▶ Task requirements
Look below for the lines from the one with "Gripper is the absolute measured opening" to the one with "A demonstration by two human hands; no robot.", and copy exactly those lines, both ends included.

▶ Dataset content
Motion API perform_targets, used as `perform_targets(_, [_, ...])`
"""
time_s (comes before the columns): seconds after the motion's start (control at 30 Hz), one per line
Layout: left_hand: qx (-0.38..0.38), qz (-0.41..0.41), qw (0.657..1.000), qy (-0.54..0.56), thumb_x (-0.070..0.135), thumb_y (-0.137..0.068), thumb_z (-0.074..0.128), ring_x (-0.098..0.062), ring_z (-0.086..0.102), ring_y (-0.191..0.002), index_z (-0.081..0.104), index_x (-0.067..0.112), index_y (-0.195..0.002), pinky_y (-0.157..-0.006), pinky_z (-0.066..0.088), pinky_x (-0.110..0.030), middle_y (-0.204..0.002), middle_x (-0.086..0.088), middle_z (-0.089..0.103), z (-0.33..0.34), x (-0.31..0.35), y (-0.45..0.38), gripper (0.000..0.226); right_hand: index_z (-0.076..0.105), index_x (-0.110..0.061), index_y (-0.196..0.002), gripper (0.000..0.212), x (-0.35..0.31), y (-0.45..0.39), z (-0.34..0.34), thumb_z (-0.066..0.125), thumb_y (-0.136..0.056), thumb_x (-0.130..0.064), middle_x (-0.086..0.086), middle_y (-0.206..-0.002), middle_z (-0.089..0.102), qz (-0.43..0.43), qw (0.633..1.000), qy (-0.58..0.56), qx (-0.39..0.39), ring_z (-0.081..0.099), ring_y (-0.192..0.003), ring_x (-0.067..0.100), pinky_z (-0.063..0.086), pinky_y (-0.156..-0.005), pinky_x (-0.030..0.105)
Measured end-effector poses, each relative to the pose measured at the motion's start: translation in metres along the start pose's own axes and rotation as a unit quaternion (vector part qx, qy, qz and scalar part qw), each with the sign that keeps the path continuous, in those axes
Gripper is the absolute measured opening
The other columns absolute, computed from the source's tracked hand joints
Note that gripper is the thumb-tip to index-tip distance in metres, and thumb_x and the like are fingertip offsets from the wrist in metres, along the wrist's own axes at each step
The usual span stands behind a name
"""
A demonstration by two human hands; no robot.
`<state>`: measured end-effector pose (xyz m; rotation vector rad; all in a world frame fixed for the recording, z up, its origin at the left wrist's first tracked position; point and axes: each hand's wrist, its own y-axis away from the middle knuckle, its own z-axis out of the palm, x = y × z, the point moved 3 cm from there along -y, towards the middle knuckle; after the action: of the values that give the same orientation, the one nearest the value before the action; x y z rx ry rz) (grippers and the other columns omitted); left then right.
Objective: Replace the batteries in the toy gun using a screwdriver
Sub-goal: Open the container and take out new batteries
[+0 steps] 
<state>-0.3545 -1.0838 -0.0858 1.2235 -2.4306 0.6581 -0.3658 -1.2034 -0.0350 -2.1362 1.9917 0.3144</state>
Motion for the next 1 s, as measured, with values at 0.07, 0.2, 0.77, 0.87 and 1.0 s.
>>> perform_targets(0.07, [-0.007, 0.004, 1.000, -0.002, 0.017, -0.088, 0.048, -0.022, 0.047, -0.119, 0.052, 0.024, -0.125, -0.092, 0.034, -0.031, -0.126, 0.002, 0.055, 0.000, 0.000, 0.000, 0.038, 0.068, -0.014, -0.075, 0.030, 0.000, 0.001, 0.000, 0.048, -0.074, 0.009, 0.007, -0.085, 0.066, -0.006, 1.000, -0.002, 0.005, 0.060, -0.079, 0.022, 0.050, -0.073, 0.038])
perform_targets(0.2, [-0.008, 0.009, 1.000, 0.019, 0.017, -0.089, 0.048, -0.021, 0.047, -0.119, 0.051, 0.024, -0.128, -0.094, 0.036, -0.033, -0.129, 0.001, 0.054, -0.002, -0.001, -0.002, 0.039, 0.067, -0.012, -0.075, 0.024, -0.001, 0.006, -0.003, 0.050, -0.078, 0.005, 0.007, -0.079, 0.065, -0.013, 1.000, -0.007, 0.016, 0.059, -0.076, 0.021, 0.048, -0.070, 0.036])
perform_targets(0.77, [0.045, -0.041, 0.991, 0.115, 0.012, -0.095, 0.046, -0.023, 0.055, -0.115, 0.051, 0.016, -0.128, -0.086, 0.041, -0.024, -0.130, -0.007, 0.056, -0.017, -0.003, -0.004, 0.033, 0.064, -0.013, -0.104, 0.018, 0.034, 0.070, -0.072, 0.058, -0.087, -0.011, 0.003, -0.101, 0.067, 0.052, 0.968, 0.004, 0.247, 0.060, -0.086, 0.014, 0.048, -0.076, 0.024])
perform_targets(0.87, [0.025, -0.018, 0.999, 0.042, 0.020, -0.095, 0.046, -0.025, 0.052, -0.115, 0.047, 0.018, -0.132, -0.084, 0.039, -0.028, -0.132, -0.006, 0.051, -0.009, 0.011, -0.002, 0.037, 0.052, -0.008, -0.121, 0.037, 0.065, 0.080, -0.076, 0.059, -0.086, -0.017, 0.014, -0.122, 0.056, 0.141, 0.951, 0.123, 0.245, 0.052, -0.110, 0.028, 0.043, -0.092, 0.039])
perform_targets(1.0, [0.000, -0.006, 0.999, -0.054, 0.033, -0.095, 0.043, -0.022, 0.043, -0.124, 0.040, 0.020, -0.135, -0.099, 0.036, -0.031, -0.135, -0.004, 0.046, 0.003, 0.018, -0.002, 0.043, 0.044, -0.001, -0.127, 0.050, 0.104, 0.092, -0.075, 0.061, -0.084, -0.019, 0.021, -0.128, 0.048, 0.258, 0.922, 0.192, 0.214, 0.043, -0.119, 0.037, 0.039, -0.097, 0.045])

▶ Reply
Gripper is the absolute measured opening
The other columns absolute, computed from the source's tracked hand joints
Note that gripper is the thumb-tip to index-tip distance in metres, and thumb_x and the like are fingertip offsets from the wrist in metres, along the wrist's own axes at each step
The usual span stands behind a name
"""
A demonstration by two human hands; no robot.

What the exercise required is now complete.